Reagan did all that so the very wealthy could enjoy tax rates slashed from 70% to 35%, or 15% on capital gains. Wealth accumulated in the top tiers. Middle class income stagnated. Low taxes encouraged mergers, acquisitions, layoffs, outsourcing and offshoring so corporations and the rich could literally capitalize and enjoy the tax-free profits. All those tax-free profits helped pay for more lawyers and lobbyists to bust up unions and make sure the rich got ever more and greater tax cuts, tax breaks, and tax subsidies.
Everyone had to borrow to stay afloat and keep the economic engine humming. They used their homes as ATMs through cash-out refinancing.
And then, the great consumer engine became exhausted. Karl Marx took the Monopoly box down off the shelf, began sweeping the little plastic hotels off Boardwalk and Park Place, and started tossing the race car and the top hat and the little Scottie dog back into their compartments.

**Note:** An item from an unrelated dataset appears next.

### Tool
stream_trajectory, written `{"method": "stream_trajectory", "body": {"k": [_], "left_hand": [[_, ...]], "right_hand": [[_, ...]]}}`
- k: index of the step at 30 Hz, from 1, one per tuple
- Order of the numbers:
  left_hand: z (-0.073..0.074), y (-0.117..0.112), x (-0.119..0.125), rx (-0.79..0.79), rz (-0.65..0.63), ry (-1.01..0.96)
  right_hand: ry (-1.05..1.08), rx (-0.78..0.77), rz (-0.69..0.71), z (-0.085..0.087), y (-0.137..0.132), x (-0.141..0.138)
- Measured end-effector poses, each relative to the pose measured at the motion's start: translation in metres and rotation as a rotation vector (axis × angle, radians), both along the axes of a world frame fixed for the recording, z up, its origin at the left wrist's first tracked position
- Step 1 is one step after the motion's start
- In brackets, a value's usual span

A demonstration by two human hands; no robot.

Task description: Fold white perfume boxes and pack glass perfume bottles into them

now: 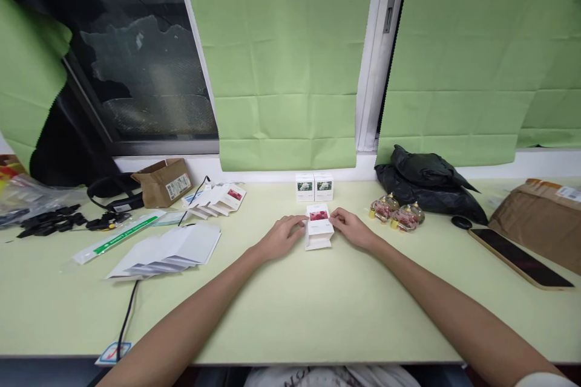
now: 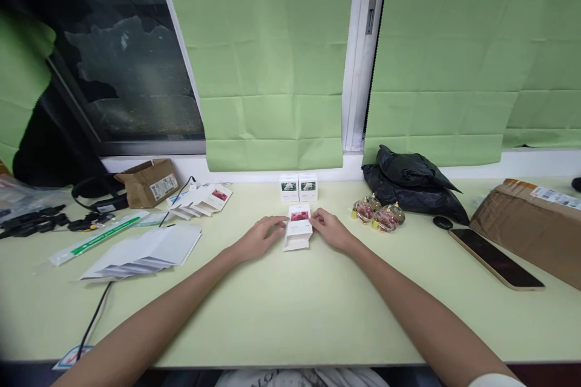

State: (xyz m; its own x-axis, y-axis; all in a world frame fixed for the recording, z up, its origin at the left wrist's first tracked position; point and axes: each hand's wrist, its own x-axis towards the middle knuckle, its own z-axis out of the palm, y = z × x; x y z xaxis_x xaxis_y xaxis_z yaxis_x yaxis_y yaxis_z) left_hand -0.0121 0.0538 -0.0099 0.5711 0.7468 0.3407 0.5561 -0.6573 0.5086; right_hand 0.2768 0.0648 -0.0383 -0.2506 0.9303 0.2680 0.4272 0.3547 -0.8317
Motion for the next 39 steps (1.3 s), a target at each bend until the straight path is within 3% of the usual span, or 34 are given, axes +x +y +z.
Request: {"method": "stream_trajectory", "body": {"k": [7, 11, 16, 21, 34, 39], "left_hand": [[-0.009, 0.007, 0.005, -0.189, 0.022, -0.181], [-0.014, 0.014, 0.009, -0.320, 0.152, -0.367], [-0.010, 0.015, 0.015, -0.499, 0.207, -0.484], [-0.004, 0.010, 0.020, -0.559, 0.265, -0.561], [0.000, 0.007, 0.017, -0.636, 0.067, -0.539], [-0.005, 0.008, 0.017, -0.755, -0.053, -0.606]], "right_hand": [[0.327, -0.181, -0.002, 0.003, 0.002, -0.009], [0.509, -0.293, -0.037, 0.007, -0.001, -0.013], [0.696, -0.400, 0.126, 0.011, -0.007, -0.016], [0.737, -0.439, 0.266, 0.016, -0.013, -0.017], [0.707, -0.440, 0.246, 0.016, -0.014, -0.016], [0.637, -0.438, 0.214, 0.011, -0.010, -0.016]]}}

As economies tanked, Roubini warned that unrest could spread.
"Recent popular demonstrations, from the Middle East to Israel to the UK...are all driven by the same issues and tensions: growing inequality, poverty, unemployment, and hopelessness," Roubini said. "Poor and desperate people whether in the Middle East or the UK tend to riot."

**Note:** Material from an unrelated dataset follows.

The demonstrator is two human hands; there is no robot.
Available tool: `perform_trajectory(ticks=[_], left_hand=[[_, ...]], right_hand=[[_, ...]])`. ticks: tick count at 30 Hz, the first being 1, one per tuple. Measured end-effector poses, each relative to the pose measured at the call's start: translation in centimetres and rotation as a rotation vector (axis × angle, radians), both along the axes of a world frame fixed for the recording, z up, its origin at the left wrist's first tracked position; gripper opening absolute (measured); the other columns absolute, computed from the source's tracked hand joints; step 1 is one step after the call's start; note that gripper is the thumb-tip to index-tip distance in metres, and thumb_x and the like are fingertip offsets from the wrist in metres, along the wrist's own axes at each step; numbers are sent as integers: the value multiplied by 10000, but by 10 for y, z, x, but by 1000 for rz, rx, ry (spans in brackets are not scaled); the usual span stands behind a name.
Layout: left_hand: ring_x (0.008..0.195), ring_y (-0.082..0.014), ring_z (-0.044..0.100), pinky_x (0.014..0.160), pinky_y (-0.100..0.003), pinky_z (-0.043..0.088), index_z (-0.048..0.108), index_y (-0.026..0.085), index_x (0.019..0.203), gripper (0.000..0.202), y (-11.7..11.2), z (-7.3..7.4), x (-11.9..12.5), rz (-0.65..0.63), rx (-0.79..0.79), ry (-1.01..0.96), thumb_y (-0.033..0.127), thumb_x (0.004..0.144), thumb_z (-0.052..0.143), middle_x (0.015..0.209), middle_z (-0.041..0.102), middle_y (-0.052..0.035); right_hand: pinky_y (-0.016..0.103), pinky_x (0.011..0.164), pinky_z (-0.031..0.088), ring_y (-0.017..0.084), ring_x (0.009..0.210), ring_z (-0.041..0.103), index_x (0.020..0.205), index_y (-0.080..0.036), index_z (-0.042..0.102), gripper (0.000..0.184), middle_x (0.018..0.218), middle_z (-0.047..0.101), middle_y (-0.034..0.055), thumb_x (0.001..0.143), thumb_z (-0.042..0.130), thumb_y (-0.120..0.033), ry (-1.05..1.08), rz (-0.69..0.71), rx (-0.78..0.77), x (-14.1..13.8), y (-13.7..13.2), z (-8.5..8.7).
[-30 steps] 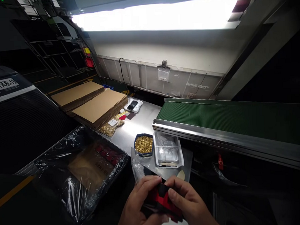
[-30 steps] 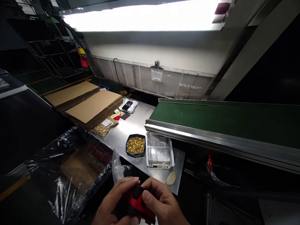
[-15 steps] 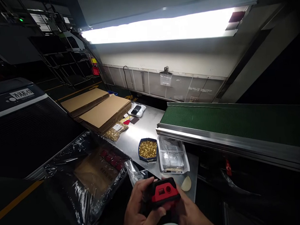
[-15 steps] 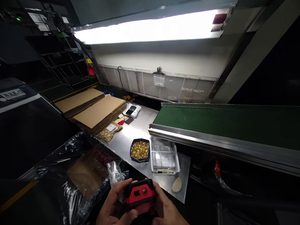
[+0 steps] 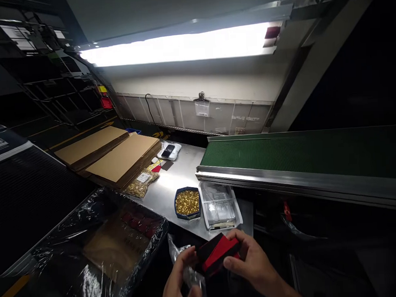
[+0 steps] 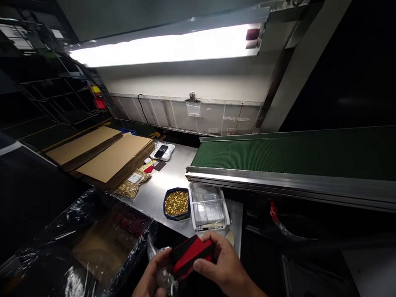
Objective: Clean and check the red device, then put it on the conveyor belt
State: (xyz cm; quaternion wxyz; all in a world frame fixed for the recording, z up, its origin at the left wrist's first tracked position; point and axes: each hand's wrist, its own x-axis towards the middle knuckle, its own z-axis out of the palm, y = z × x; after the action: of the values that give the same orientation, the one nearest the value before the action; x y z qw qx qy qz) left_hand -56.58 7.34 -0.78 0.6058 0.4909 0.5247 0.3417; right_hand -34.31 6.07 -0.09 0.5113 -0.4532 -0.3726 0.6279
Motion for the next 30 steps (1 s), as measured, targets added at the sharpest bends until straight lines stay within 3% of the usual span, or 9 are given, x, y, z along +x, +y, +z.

Bottom line, government must divert wealth from accumulating in those arcane financial instruments where it just sits and rots.
"How are we going to fill the fiscal gap without raising taxes?" Roubini asked.
Or, Americans can vote a populist, right-wing, pay-to-play, Norquistian Republican from Texas into the White House, and Karl Marx can get on with sweeping all the little houses and hotels and Chance cards back into the Monopoly box.